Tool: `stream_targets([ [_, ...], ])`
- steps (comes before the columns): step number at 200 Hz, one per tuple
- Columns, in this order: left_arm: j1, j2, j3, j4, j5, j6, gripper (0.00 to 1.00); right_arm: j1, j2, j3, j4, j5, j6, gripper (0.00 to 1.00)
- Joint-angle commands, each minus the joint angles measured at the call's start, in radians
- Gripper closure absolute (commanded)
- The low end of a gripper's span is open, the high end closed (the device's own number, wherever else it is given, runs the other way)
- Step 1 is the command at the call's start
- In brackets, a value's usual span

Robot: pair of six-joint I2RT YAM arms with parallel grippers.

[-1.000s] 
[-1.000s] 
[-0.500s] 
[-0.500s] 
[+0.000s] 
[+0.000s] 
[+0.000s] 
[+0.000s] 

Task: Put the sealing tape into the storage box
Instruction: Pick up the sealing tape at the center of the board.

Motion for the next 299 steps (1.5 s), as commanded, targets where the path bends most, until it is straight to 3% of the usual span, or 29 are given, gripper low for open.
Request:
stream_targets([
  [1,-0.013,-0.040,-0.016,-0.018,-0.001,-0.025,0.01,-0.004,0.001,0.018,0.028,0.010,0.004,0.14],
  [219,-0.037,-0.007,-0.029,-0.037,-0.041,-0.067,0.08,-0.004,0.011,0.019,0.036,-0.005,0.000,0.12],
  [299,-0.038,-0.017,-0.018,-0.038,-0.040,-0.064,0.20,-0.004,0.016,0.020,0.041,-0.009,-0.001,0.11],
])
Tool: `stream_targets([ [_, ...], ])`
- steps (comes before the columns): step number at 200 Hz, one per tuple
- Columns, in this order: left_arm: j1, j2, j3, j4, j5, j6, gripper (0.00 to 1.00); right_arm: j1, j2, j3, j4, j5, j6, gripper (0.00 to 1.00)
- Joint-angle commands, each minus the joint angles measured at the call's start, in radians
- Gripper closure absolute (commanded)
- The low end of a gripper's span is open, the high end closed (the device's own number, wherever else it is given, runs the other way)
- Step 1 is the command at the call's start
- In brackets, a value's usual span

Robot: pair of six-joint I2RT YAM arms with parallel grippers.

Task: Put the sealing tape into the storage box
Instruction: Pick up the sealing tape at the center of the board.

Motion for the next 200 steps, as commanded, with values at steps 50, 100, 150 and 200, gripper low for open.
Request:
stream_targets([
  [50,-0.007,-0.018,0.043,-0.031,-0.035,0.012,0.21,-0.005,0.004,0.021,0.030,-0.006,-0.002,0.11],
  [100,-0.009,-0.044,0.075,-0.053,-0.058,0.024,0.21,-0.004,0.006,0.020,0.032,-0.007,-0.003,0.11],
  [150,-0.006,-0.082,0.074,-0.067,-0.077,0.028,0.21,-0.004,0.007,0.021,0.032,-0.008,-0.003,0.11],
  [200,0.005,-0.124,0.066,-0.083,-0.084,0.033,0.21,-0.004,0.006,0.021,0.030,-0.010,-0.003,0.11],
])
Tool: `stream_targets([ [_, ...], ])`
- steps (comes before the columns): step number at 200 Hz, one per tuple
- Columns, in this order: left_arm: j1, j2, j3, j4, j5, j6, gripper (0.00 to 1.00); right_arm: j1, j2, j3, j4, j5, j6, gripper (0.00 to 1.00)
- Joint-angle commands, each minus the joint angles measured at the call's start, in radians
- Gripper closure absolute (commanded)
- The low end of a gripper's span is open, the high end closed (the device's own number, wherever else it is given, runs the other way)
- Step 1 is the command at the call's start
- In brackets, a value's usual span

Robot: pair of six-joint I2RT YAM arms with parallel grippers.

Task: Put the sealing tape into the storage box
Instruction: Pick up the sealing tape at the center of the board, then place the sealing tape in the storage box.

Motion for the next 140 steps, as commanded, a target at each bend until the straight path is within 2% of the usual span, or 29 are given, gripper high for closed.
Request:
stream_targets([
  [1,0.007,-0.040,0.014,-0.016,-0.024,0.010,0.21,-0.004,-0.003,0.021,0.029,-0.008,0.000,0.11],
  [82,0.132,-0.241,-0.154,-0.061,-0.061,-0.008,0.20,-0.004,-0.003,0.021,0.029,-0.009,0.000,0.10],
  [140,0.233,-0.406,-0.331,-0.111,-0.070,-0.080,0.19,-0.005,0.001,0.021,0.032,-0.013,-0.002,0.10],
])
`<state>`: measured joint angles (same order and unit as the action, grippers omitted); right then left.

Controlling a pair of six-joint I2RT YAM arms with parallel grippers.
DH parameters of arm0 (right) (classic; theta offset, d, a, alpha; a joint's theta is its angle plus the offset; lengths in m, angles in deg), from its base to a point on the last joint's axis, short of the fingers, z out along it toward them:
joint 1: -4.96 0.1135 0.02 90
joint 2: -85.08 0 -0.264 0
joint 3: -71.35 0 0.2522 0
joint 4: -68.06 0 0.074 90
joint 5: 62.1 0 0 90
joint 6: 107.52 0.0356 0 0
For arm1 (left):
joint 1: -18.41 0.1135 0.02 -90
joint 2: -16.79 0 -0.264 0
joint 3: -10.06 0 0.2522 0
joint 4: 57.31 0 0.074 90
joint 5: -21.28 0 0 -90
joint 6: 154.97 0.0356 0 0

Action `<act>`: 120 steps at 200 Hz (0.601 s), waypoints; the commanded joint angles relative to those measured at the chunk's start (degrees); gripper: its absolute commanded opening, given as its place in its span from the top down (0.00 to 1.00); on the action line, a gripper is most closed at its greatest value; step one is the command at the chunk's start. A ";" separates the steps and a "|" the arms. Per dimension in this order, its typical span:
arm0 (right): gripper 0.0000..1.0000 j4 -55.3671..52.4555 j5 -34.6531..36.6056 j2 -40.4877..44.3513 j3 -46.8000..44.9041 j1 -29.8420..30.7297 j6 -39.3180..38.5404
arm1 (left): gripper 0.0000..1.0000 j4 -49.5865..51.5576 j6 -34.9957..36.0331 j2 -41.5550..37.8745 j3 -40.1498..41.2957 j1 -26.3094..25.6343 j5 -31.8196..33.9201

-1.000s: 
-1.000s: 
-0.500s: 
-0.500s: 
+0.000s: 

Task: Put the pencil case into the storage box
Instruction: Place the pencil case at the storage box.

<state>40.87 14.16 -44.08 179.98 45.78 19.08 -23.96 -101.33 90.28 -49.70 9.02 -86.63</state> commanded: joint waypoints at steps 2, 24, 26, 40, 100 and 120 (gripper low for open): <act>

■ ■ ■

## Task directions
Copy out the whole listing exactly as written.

## Solved exercise
Tool: `stream_targets([ [_, ...], ])`
- steps (comes before the columns): step number at 200 Hz, one per tuple
- Columns, in this order: left_arm: j1, j2, j3, j4, j5, j6, gripper (0.00 to 1.00); right_arm: j1, j2, j3, j4, j5, j6, gripper (0.00 to 1.00)
- Joint-angle commands, each minus the joint angles measured at the call's start, in radians
- Gripper closure absolute (commanded)
- The low end of a gripper's span is open, the high end closed (the device's own number, wherever else it is given, runs the other way)
- Step 1 is the command at the call's start
- In brackets, a value's usual span

Robot: pair of six-joint I2RT YAM arms with parallel grippers.

[-1.000s] 
[-1.000s] 
[-0.500s] 
[-0.500s] 
[+0.000s] 
[+0.000s] 
[+0.000s] 
[+0.000s] 

Task: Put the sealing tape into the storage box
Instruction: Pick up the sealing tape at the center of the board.

Motion for the next 299 steps (1.5 s), as commanded, targets where the path bends most, until it is straight to 3% of the usual span, or 29 are given, gripper low for open.
Request:
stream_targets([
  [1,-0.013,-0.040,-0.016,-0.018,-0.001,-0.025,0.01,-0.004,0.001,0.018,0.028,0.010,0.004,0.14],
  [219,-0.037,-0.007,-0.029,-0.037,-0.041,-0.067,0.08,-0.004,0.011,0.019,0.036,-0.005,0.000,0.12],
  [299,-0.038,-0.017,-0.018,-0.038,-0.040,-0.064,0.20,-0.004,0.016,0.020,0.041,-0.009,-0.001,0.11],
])
Tool: `stream_targets([ [_, ...], ])`
- steps (comes before the columns): step number at 200 Hz, one per tuple
- Columns, in this order: left_arm: j1, j2, j3, j4, j5, j6, gripper (0.00 to 1.00); right_arm: j1, j2, j3, j4, j5, j6, gripper (0.00 to 1.00)
- Joint-angle commands, each minus the joint angles measured at the call's start, in radians
- Gripper closure absolute (commanded)
- The low end of a gripper's span is open, the high end closed (the device's own number, wherever else it is given, runs the other way)
- Step 1 is the command at the call's start
- In brackets, a value's usual span

Robot: pair of six-joint I2RT YAM arms with parallel grippers.

Task: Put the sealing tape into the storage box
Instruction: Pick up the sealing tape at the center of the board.

Motion for the next 200 steps, as commanded, with values at steps 50, 100, 150 and 200, gripper low for open.
Request:
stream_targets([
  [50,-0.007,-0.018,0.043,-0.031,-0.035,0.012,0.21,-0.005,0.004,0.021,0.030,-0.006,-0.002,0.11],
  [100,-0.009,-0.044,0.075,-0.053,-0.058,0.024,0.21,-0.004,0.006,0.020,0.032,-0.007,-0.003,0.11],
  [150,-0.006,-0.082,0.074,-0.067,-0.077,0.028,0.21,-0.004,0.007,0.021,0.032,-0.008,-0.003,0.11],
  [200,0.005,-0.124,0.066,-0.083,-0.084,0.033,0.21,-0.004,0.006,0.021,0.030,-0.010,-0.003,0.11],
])
Tool: `stream_targets([ [_, ...], ])`
- steps (comes before the columns): step number at 200 Hz, one per tuple
- Columns, in this order: left_arm: j1, j2, j3, j4, j5, j6, gripper (0.00 to 1.00); right_arm: j1, j2, j3, j4, j5, j6, gripper (0.00 to 1.00)
- Joint-angle commands, each minus the joint angles measured at the call's start, in radians
- Gripper closure absolute (commanded)
- The low end of a gripper's span is open, the high end closed (the device's own number, wherever else it is given, runs the other way)
- Step 1 is the command at the call's start
- In brackets, a value's usual span

Robot: pair of six-joint I2RT YAM arms with parallel grippers.

Task: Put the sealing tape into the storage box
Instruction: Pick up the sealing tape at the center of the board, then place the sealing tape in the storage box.

Motion for the next 140 steps, as commanded, a target at each bend until the straight path is within 2% of the usual span, or 29 are given, gripper high for closed.
Request:
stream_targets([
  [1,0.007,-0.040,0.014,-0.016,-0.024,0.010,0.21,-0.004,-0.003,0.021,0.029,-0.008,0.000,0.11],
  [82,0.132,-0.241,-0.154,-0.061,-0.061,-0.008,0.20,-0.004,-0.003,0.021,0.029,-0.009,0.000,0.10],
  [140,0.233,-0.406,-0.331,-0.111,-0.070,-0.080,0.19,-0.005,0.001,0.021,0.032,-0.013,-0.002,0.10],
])
`<state>`: measured joint angles (same order and unit as the action, grippers omitted); right then left.

Controlling a pair of six-joint I2RT YAM arms with parallel grippers.
DH parameters of arm0 (right) (classic; theta offset, d, a, alpha; a joint's theta is its angle plus the offset; lengths in m, angles in deg), from its base to a point on the last joint's axis, short of the fingers, z out along it toward them:
joint 1: -4.96 0.1135 0.02 90
joint 2: -85.08 0 -0.264 0
joint 3: -71.35 0 0.2522 0
joint 4: -68.06 0 0.074 90
joint 5: 62.1 0 0 90
joint 6: 107.52 0.0356 0 0
For arm1 (left):
joint 1: -18.41 0.1135 0.02 -90
joint 2: -16.79 0 -0.264 0
joint 3: -10.06 0 0.2522 0
joint 4: 57.31 0 0.074 90
joint 5: -21.28 0 0 -90
joint 6: 154.97 0.0356 0 0

Action `<act>`: 120 steps at 200 Hz (0.601 s), waypoints; the commanded joint angles relative to those measured at the chunk's start (degrees); gripper: its absolute commanded opening, given as its place in its span from the top down (0.00 to 1.00); on the action line, a gripper is most closed at its greatest value; step one is the command at the chunk's start. A ";" separates the steps and a "|" the arms. Per dimension in this order, its typical span:
arm0 (right): gripper 0.0000..1.0000 j4 -55.3671..52.4555 j5 -34.6531..36.6056 j2 -40.4877..44.3513 j3 -46.8000..44.9041 j1 -29.8420..30.7297 j6 -39.3180..38.5404
arm1 (left): gripper 0.0000..1.0000 j4 -49.5865..51.5576 j6 -34.9957..36.0331 j2 -41.5550..37.8745 j3 -40.1498..41.2957 j1 -26.3094..25.6343 j5 -31.8196..33.9201

-1.000s: 
-1.000s: 
-0.500s: 
-0.500s: 
+0.000s: 

Task: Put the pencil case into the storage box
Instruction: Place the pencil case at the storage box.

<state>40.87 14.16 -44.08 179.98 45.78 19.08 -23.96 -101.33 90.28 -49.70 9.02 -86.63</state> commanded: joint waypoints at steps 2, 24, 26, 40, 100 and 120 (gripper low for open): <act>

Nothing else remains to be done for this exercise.